I thought that it was important to voice my opinion on the proposed signal at 29th Avenue and Central Park Boulevard in Stapleton. As a South End Stapleton resident I’ve walked through this intersection hundreds of times and driven through it thousands. One of the greatest challenges for a community like Stapleton is maintaining the pedestrian friendliness of the community while also accommodating the automobile. I’m sure that every Stapleton resident can think of intersections and roads that seem too car friendly and others that feel a little too slowed on their way home.
At 29th Avenue and Central Park Boulevard you have an intersection that to longtime Stapleton residents feels like the center of the community. When we arrived six years ago, the boulevard along 29th stretching east from the town center was a big part of the core. This is back when we only had one school and one pool and the trees were half as big. As the community has grown into multiple neighborhoods, there are more cores and activity centers. We are more connected to the surrounding neighborhoods and have many more options for shopping, eating, recreation and education. The downside is that the community is big enough that we need another access point on I-70 and a north-south arterial between Havana and Quebec. That has always been the plan for Central Park Boulevard and soon that will be the reality.
The Denver transportation planners estimate that the intersection will eventually handle 30,000 vehicles per day (more than double the current volume). To give you a sense for that, that’s the equivalent of one vehicle through the intersection every 2.88 seconds for an entire 24 hour day. In reality it will be much more heavily trafficked during portions of the day. The only solution that’s workable is signalizing the intersection.
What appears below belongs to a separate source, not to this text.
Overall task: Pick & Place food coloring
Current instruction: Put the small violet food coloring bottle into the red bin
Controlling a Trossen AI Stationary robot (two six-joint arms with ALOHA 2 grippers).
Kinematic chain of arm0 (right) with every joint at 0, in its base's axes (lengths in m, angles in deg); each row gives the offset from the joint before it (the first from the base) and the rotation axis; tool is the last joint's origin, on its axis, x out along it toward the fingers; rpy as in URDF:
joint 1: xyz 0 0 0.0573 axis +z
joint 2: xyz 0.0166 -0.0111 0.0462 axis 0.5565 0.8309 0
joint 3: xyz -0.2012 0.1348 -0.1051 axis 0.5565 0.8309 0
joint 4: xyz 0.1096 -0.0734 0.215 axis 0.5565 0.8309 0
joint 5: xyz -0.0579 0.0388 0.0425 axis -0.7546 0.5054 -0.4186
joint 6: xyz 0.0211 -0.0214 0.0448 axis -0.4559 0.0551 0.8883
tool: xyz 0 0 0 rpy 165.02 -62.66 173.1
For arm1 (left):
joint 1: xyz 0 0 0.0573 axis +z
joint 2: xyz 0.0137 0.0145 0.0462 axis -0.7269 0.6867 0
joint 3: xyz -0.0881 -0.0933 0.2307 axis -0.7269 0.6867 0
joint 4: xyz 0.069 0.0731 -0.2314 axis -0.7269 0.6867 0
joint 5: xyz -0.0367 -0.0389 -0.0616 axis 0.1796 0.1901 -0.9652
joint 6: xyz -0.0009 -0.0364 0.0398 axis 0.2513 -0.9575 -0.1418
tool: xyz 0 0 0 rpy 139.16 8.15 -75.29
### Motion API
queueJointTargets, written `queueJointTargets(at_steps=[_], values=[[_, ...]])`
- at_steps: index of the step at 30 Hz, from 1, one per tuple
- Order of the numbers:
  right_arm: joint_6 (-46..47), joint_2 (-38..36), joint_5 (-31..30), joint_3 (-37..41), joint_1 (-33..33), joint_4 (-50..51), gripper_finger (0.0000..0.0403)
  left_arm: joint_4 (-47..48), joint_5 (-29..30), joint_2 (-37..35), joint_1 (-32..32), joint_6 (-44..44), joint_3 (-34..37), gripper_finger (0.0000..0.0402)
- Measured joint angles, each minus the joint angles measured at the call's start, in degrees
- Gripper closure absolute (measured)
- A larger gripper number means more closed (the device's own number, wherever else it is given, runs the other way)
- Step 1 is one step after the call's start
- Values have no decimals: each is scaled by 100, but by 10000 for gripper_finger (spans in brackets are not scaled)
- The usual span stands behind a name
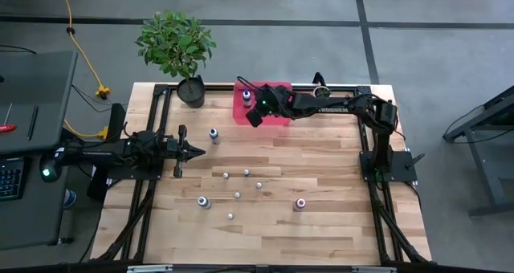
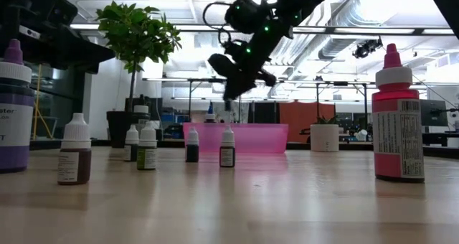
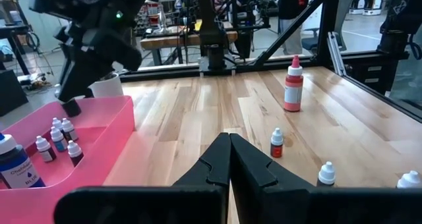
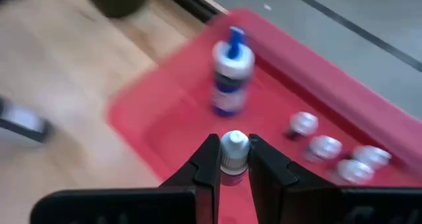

Otherwise it will be a traffic snarl and much harder for pedestrians to cross safely. With a traffic signal, there will also be walk signals.
I’ll miss the old 29th Avenue and Central Park Boulevard intersection. But in reality its already gone and that was always the plan. Soon it will be the time for a signal, then it will also the time for using CPB to get to Northfield and the lightrail and before you know it, the time for accessing the neighborhoods and the high school north of I-70. Its an exciting time to be at Stapleton.
Sean M. O’Hara
Architect and Stapleton resident since 2005
BTW, its important to mention that this is just my opinion and doesn’t represent the official opinion of the Stapleton CAB, CNU Colorado or AIA Denver, all boards that I’m on. You’ll have to look to each board for an official position.